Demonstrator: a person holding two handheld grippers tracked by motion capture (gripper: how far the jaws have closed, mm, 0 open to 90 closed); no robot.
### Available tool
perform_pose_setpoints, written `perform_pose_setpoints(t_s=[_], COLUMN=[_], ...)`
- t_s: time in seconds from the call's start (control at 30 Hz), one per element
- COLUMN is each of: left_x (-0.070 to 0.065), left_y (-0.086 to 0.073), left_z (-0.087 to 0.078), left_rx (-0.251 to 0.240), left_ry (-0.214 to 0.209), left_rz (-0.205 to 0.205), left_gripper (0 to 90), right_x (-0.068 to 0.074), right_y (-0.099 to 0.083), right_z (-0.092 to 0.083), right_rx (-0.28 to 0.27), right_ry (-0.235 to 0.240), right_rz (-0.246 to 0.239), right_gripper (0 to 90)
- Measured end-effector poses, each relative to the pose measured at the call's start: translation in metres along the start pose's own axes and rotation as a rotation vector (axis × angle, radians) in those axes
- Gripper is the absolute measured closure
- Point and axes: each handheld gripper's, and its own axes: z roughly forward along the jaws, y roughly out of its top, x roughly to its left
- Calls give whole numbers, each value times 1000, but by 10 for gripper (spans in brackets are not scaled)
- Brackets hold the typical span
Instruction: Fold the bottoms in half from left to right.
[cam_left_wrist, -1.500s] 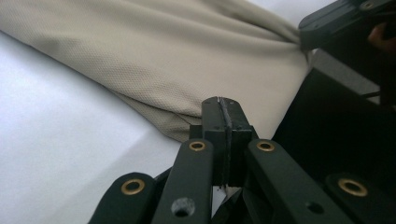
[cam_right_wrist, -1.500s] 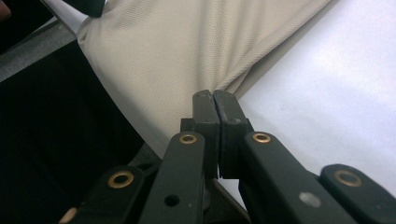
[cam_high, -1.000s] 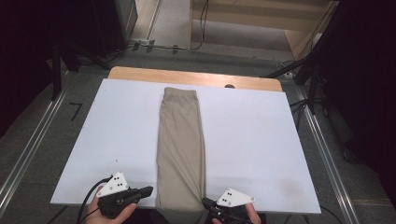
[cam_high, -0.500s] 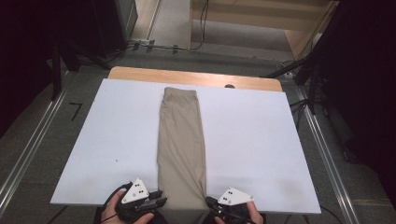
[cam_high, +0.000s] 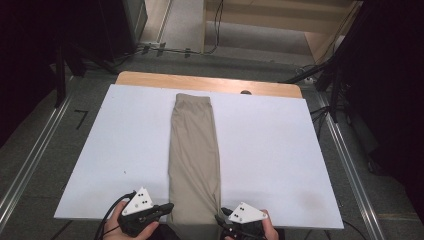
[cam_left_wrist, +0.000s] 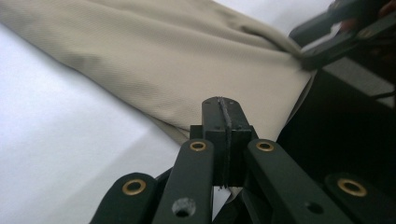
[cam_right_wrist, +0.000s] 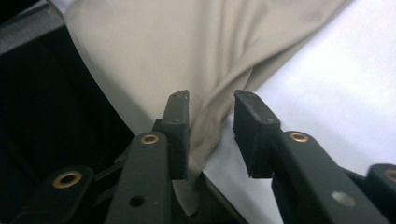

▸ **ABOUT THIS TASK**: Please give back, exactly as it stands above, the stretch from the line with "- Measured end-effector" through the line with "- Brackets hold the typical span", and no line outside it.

▸ **ANSWER TO THE EXERCISE**:
- Measured end-effector poses, each relative to the pose measured at the call's start: translation in metres along the start pose's own axes and rotation as a rotation vector (axis × angle, radians) in those axes
- Gripper is the absolute measured closure
- Point and axes: each handheld gripper's, and its own axes: z roughly forward along the jaws, y roughly out of its top, x roughly to its left
- Calls give whole numbers, each value times 1000, but by 10 for gripper (spans in brackets are not scaled)
- Brackets hold the typical span

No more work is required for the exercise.